In the meantime, Intelligence Bureau (IB) official Imran Kidwai discovers unexplained corpses in a recently burnt down lab. Further examination leads to doubts of bio-terrorism. Kidwai enlists the help of Vijay, Radha and Colin, who are part of a joint task force between the United States and India to combat terrorism. Together with Radha he goes to interview Dr. Saxena, CMO of Titan pharmaceuticals, owners of the lab. Kidwai is later ambushed in his home with an RPG and gets critically injured. Through a series of papers belonging to his parents, who were also archaeologists, Vijay and his friends deduce that the cube was related to Alexander's secret quest in the Kandahar region.
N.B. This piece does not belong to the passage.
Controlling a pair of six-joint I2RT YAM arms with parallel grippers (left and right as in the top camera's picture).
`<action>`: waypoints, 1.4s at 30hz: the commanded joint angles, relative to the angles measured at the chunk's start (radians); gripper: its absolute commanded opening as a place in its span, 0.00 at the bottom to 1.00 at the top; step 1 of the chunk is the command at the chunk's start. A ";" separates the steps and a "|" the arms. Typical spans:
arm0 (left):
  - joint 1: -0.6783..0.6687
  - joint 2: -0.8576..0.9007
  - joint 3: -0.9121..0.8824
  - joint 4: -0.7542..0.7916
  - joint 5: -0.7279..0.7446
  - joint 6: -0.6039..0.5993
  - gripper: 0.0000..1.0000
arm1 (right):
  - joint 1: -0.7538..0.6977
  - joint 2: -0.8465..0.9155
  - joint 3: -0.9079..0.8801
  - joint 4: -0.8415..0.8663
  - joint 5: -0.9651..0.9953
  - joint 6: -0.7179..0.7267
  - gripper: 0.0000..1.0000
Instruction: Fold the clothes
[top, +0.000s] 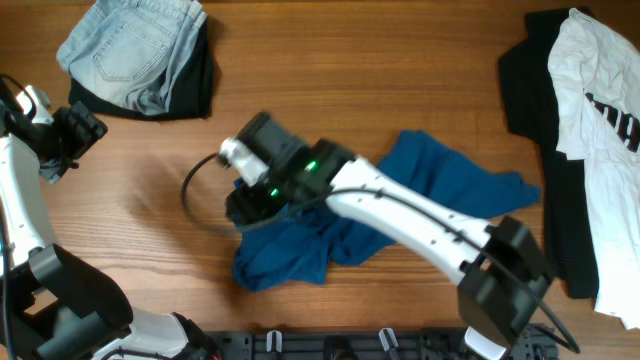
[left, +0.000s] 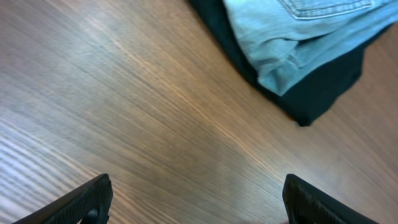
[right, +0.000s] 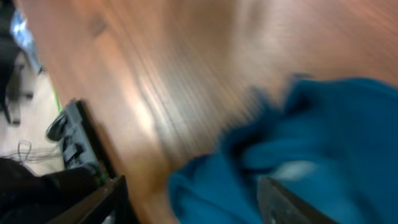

Vijay, Colin, Alice and Dr. Shukla go to a museum in Delhi to find out about an ancient metal plate, but are cornered by a group of assassins led by Riley. They kill Rajiv Sahu, the curator, but the group manages to escape. Meanwhile, Radha is kidnapped and is taken to a medical facility by Saxena. He explains to Radha that the facility, as well as the burnt down lab were lockups, where human testing of Alexander's secret was going on through the combination of retrovirus and bacterium. It holds the key to reduce ageing and provide guard against most known diseases, thus making one immortal. Radha secretly emails her location to IB and tries to escape, but is shot. Saxena flees with a critically injured Radha while wiping out all information so that the IB does not get any evidence.

Vijay gets a call from the kidnappers asking him to surrender the cube and solve the puzzle regarding Alexander's quest, in exchange of Radha. He decides to go with the kidnappers and solve it, with Colin, Alice and Dr. Shukla helping him from Jaungarh. He travels to Afghanistan where he meets the leader, Christian Van Kleuck, an Austrian businessman associated with an ancient group called The Order. Van Kleuck explains to him that the secret referred to the potion of immortality, which Alexander had found. The legend was present in the Mahabharata by the name of Samudra manthan or Churning of the Ocean of Milk, which according to the epic had given rise to Amrita, the nectar of immortality. Vijay understand that the order wants to find the ingredients in creating such a potion. The group starts on their quest to find the locations using the verses on the cube.

With help, Vijay guides Van Kleuck and his team to the Kunar Valley, where through a series of sentinels, they stumble upon an underground lake in a cave. The water was white in color, and there were ancient distillation and mixing equipment present. After taking sample from the lake, which consists of the bacterium, the group continues to the final stop, Ustyurt Plateau, between Uzbekistan and Kazakhstan. They reach a mountain formation called The Three Brothers, and climb the shortest of the three ridges. Inside a sealed chamber, the group find a number of vessels which had contained the churned Amrita. One chamber is full of snakes and Van Kleuck orders his men to take a pair of each, as they would be the virus needed in the potion. After finishing their job they lock Vijay inside, but are ambushed by the Kazakh Air force choppers and MiG-29s outside and escapes. Vijay is rescued and brought back to India.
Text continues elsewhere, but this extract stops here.